# Stored data
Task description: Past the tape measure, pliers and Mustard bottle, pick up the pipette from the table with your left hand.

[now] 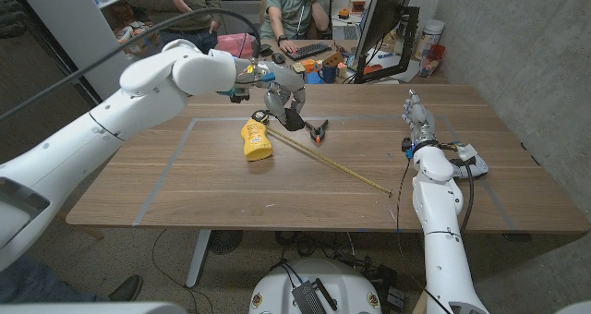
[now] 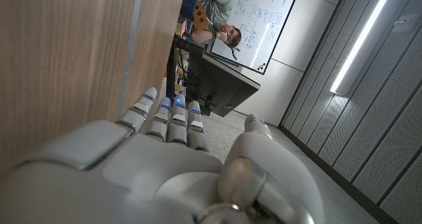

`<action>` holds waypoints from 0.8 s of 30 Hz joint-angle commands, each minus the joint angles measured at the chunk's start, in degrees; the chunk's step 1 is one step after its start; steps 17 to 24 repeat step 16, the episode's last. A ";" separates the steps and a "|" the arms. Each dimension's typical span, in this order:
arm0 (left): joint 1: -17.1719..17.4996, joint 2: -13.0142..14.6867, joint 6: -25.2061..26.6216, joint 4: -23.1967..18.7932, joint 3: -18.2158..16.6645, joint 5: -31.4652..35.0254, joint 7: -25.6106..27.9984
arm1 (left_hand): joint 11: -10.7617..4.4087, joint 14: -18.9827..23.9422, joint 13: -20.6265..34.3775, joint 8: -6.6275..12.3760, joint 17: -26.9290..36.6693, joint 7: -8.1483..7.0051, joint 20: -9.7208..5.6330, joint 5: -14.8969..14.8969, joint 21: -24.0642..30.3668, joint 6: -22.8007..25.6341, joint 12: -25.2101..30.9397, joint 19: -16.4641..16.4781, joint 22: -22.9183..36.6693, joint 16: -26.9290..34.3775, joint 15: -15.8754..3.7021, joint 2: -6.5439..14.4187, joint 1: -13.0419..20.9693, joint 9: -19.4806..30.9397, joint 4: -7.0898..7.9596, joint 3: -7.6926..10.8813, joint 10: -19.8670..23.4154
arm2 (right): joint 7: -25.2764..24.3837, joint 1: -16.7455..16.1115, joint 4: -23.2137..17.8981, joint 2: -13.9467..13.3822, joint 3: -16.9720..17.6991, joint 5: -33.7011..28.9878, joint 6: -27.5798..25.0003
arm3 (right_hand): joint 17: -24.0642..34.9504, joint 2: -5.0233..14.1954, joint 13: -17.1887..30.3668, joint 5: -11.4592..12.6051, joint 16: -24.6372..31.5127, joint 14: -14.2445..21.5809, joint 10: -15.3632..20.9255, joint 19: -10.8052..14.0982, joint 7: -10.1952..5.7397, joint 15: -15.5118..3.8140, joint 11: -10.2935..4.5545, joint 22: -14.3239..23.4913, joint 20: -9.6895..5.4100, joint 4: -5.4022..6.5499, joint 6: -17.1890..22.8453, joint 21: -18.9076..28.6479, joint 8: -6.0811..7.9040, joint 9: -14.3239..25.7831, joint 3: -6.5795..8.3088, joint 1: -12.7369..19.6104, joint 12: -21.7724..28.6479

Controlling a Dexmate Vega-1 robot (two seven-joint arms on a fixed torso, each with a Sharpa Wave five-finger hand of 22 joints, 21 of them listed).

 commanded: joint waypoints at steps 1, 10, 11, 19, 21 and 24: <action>-2.04 0.58 4.09 -2.72 -1.87 -2.31 -1.85 | -5.91 -0.12 1.20 0.45 0.22 -0.11 -0.11 0.27 0.46 7.96 -0.31 -0.40 0.04 -0.03 -0.06 1.67 -1.24 0.04 0.31 0.75 6.57 | 0.29 0.02 -1.04 -0.20 -0.57 -0.55 -0.84 | 0.10 0.08 0.32 0.26 0.27 0.54 0.20 0.51 -0.01 -0.05 0.14 0.14 -0.02 0.00 0.17 0.07 -0.16 0.17 -0.30 -0.39 0.19; -3.90 0.76 6.44 -3.17 -1.56 -2.77 -2.50 | -5.95 -0.43 1.34 0.58 0.37 -0.28 -0.19 0.27 0.49 8.13 -0.61 -1.19 0.06 -0.44 -0.15 1.58 -1.37 -0.25 0.22 0.98 6.80 | 0.47 0.33 -1.06 -0.11 -0.40 -0.51 -1.75 | 0.10 0.14 0.32 0.29 0.31 0.76 0.17 2.06 0.16 -0.11 0.19 0.13 0.27 -0.06 0.11 0.63 -0.18 0.17 -0.33 -0.36 0.15; -4.02 0.83 6.55 -3.20 -1.43 -2.73 -2.59 | -5.96 -0.43 1.31 0.61 0.39 -0.36 -0.19 0.28 0.50 8.03 -0.65 -1.23 0.06 -0.47 -0.14 1.56 -1.37 -0.17 0.21 0.99 6.82 | 0.59 0.33 -1.03 -0.24 -0.41 -0.59 -1.72 | 0.10 0.15 0.32 0.29 0.30 0.76 0.16 2.09 0.17 -0.08 0.18 0.13 0.27 -0.06 0.11 0.64 -0.18 0.17 -0.34 -0.36 0.15; -4.28 1.14 6.83 -3.21 -0.92 -2.70 -2.78 | -5.98 -0.48 1.51 0.91 0.68 -0.40 -0.16 0.33 0.76 7.98 -0.93 -1.57 0.09 -0.81 -0.12 1.52 -1.47 -0.05 0.15 1.15 7.04 | 0.80 0.38 -1.22 -0.20 -0.25 -0.50 -1.96 | 0.10 0.17 0.32 0.30 0.32 0.84 0.27 2.08 0.11 -0.01 0.06 0.13 0.33 -0.08 0.12 0.60 -0.18 0.17 -0.34 -0.35 0.19; -4.28 1.14 6.83 -3.21 -0.92 -2.70 -2.78 | -5.98 -0.48 1.51 0.91 0.68 -0.40 -0.16 0.33 0.76 7.98 -0.93 -1.57 0.09 -0.81 -0.12 1.52 -1.47 -0.05 0.15 1.15 7.04 | 0.80 0.38 -1.22 -0.20 -0.25 -0.50 -1.96 | 0.10 0.17 0.32 0.30 0.32 0.84 0.27 2.08 0.11 -0.01 0.06 0.13 0.33 -0.08 0.12 0.60 -0.18 0.17 -0.34 -0.35 0.19; -4.28 1.14 6.83 -3.21 -0.92 -2.70 -2.78 | -5.98 -0.48 1.51 0.91 0.68 -0.40 -0.16 0.33 0.76 7.98 -0.93 -1.57 0.09 -0.81 -0.12 1.52 -1.47 -0.05 0.15 1.15 7.04 | 0.80 0.38 -1.22 -0.20 -0.25 -0.50 -1.96 | 0.10 0.17 0.32 0.30 0.32 0.84 0.27 2.08 0.11 -0.01 0.06 0.13 0.33 -0.08 0.12 0.60 -0.18 0.17 -0.34 -0.35 0.19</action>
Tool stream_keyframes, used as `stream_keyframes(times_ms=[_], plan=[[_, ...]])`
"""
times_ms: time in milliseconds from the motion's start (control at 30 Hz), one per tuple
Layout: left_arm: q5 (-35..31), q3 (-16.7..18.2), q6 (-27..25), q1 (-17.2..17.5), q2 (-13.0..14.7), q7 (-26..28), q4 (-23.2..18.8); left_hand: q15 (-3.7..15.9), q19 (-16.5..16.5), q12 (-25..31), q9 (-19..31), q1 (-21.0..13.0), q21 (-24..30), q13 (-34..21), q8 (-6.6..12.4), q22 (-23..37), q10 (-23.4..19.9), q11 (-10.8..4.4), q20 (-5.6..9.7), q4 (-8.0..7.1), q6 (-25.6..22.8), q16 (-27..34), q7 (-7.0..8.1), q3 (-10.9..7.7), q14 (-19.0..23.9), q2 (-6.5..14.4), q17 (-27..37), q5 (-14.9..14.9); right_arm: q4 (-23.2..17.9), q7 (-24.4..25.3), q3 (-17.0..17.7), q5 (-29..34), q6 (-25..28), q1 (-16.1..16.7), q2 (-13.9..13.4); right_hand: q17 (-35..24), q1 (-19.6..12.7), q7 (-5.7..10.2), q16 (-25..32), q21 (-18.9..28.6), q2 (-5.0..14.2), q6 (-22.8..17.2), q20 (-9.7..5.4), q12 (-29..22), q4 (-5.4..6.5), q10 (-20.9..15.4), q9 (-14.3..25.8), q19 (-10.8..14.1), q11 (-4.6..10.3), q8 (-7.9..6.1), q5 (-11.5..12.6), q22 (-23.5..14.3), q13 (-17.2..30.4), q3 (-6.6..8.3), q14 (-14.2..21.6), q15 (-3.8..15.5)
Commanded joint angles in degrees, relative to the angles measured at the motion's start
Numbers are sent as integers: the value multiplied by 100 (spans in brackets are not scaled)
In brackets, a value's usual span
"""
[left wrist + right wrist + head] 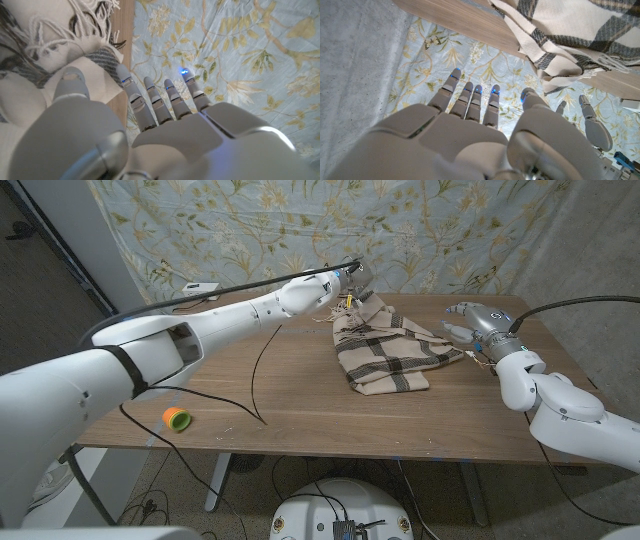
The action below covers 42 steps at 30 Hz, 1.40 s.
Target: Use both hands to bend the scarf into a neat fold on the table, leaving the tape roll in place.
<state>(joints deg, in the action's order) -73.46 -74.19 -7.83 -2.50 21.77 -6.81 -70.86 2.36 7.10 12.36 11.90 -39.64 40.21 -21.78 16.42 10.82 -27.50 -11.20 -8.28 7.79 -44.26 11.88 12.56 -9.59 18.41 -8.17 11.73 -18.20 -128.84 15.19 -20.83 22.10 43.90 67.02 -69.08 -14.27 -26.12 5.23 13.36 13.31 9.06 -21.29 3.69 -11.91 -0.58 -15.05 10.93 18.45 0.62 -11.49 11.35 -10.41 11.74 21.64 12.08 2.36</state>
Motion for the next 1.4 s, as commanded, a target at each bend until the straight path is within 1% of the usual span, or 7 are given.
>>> stream_keyframes(times_ms=[33, 533, 733, 1000, 1100, 1233, 1400], plan=[[-239, -144, 287, 54, -201, 1050, 675, 376, 123, 45, -63, -168, -56, -16, -367, 10, 34, -52, 69, -16, 655, 45, 16, 92, 20, 22, 0, -61, 76, 16, 73, -99, -89, 23, 33, -23, -5, -5, 30, -21, 50, -55, 0, 3, -27, -28, 6, 48, -8, 11, -1, -5, 1, -13, 47, 139], [-211, -723, 355, -121, -680, 1728, 1846, 498, 212, 67, -80, -378, -80, 18, -462, 5, -18, -87, 123, -16, 739, 42, 24, 51, 39, 206, -20, -197, 104, 76, 244, -270, -211, 160, -5, -39, 27, -6, 44, -28, 55, -53, -5, 7, -13, -28, 6, 53, -8, 15, -7, -6, 1, -27, 44, 135], [-285, -1076, -26, -150, -1171, 3047, 2984, 687, 366, 133, -111, -568, -77, 87, -593, 11, -174, -71, 220, -124, 1026, 96, 27, -198, 259, 817, -5, -402, 94, 84, 259, -268, -226, 187, -39, -44, 40, -9, 48, -30, 57, -51, -6, 8, -5, -27, 6, 54, -20, 17, -9, -7, 1, -32, 43, 137], [73, -1716, -224, -237, -2229, 4305, 5083, 932, 598, 256, -95, -726, -34, 108, -475, 5, -441, -92, 355, -42, 825, 118, 21, -284, 600, 894, -48, -433, 76, 101, 311, -304, -231, 255, -69, -40, 28, -13, 51, -29, 63, -68, -22, -1, -19, -52, 7, 70, -34, 12, -6, -7, 1, -19, 53, 140], [196, -1860, -221, -263, -2258, 4153, 5127, 962, 727, 356, -90, -912, -20, 120, -380, 6, -769, -90, 414, 27, 341, 120, 29, -430, 847, 1029, -60, -422, 66, 99, 324, -312, -225, 263, -78, -40, 24, -16, 56, -30, 64, -71, -27, -2, -23, -56, 7, 72, -30, 11, -6, -7, 1, -17, 63, 147], [289, -1924, -392, -252, -2031, 4282, 4793, 1002, 1022, 430, -71, -1393, 89, 165, -133, 17, -1609, -92, 530, 78, -1223, 152, 4, -1183, 1359, 1771, -24, 128, 71, 69, 292, -299, -196, 224, -70, -38, 22, -17, 56, -31, 64, -78, -33, -3, -26, -61, 7, 76, -26, 10, -4, -7, 1, -11, 67, 157], [504, -1905, -487, -280, -1997, 4363, 4702, 1060, 1200, 461, -74, -1516, 190, 135, -50, 21, -2099, -107, 611, 94, -1749, 194, -40, -1613, 1744, 1784, 10, 512, 124, 35, 238, -297, -239, 145, -43, -35, 20, -20, 54, -34, 62, -79, -34, 2, -30, -52, 7, 74, -19, 10, -3, -7, 1, -5, 67, 156]])
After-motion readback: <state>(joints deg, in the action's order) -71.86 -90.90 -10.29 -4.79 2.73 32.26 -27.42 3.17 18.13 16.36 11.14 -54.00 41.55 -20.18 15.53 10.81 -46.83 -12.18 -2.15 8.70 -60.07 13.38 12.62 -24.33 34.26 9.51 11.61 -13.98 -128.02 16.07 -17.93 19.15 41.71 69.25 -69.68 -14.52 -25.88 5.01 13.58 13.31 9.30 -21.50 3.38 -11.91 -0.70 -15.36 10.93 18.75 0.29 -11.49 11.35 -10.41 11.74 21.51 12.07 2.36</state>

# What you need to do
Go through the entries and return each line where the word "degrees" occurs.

# Exercise output
`<action>` holds waypoints from 0.8 s of 30 Hz joint-angle commands, each minus the joint angles measured at the chunk's start, in degrees; the chunk's step 1 is one step after its start; steps 17 to 24 repeat step 16, the episode's last. A ";" separates the steps and a "|" the arms. Each dimension's typical span, in this order:
Commanded joint angles in degrees, relative to the angles measured at the motion's start

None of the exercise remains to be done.